Could you filter the material and copy every line where the word "grey" occurs?

## MATERIAL FOR THIS EXERCISE
........
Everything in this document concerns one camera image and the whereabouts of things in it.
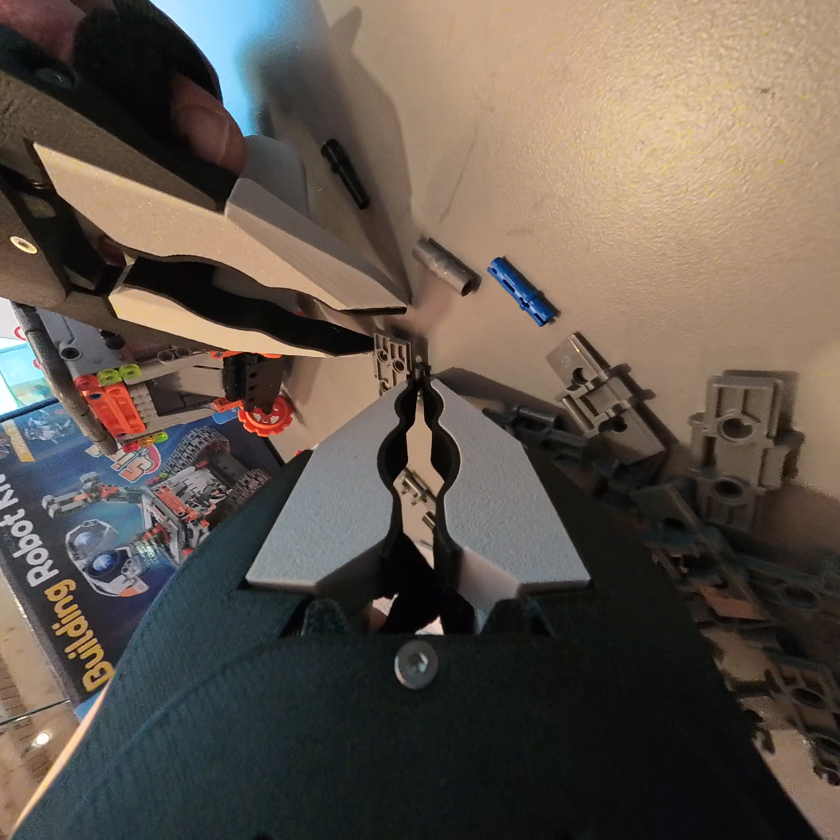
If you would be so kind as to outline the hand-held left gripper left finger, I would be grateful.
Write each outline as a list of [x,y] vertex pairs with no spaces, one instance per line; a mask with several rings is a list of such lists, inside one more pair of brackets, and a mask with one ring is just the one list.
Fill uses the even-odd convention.
[[382,597],[383,559],[403,530],[394,481],[416,398],[416,385],[398,385],[311,451],[246,574],[250,585],[336,602]]

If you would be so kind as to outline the long black toy pin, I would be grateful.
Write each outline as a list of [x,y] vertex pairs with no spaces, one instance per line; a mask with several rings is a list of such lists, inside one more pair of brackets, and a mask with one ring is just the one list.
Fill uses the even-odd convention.
[[370,207],[371,199],[358,176],[350,157],[341,143],[336,139],[328,139],[321,146],[321,155],[327,162],[331,172],[339,177],[344,188],[350,194],[353,202],[360,210]]

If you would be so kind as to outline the small blue toy brick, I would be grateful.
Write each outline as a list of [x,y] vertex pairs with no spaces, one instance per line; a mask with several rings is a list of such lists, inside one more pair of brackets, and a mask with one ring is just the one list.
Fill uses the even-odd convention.
[[518,269],[503,257],[493,259],[487,273],[540,327],[545,327],[558,317],[558,311]]

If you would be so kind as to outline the pile of dark grey connectors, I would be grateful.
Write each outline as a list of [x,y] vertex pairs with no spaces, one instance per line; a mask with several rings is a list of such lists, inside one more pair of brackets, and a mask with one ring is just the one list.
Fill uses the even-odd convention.
[[838,788],[838,553],[815,570],[747,548],[768,494],[781,490],[801,436],[783,423],[786,383],[769,372],[712,376],[689,418],[688,464],[669,447],[626,370],[575,332],[546,358],[553,412],[483,409],[523,445],[586,474],[594,499],[633,521],[766,754],[796,732],[815,775]]

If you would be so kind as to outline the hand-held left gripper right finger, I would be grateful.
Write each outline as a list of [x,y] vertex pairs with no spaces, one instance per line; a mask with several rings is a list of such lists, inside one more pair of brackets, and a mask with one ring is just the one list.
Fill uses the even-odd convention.
[[439,379],[423,381],[437,494],[435,565],[475,610],[592,578],[516,438]]

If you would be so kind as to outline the orange toy gear wheel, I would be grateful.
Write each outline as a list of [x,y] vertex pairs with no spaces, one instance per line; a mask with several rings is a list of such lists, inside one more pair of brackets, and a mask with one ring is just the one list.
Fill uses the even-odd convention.
[[238,410],[238,420],[244,429],[261,438],[282,434],[291,425],[293,418],[293,408],[282,394],[269,405],[250,410],[241,407]]

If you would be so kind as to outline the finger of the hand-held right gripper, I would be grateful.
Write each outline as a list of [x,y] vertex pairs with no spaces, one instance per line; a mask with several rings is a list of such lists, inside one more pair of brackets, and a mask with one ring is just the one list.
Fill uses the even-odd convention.
[[369,335],[205,283],[126,281],[109,302],[123,320],[173,328],[184,338],[228,351],[339,358],[370,354],[375,347]]
[[262,135],[245,141],[245,169],[220,212],[67,152],[34,149],[58,195],[128,251],[209,261],[336,311],[405,310],[404,289],[301,212],[307,178],[297,153]]

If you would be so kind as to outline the black grey toy robot vehicle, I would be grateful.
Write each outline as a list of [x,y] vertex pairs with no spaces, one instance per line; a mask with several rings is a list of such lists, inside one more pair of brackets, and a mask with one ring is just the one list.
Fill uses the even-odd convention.
[[161,442],[178,426],[284,393],[279,355],[188,349],[162,339],[128,339],[68,317],[12,302],[15,334],[26,341],[52,395],[104,454]]

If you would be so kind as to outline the blue robot kit box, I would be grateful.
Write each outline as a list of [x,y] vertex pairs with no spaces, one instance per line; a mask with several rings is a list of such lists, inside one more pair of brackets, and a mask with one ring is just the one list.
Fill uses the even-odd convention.
[[58,402],[2,417],[2,573],[74,707],[108,682],[174,572],[280,464],[235,422],[105,455]]

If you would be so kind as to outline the person's right hand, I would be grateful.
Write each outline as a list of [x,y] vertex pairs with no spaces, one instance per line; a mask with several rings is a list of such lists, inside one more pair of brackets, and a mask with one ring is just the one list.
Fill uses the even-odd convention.
[[245,136],[224,105],[183,74],[171,83],[176,135],[196,157],[240,175],[247,160]]

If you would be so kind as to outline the grey cylinder toy sleeve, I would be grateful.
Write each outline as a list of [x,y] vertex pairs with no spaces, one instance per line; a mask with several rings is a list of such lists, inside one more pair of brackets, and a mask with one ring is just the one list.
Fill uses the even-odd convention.
[[480,279],[474,270],[432,238],[420,238],[412,249],[417,262],[461,297],[476,291]]
........
## OUTPUT BELOW
If you would be so kind as to outline the pile of dark grey connectors, I would be grateful.
If you would be so kind as to outline the black grey toy robot vehicle, I would be grateful.
If you would be so kind as to outline the grey cylinder toy sleeve, I would be grateful.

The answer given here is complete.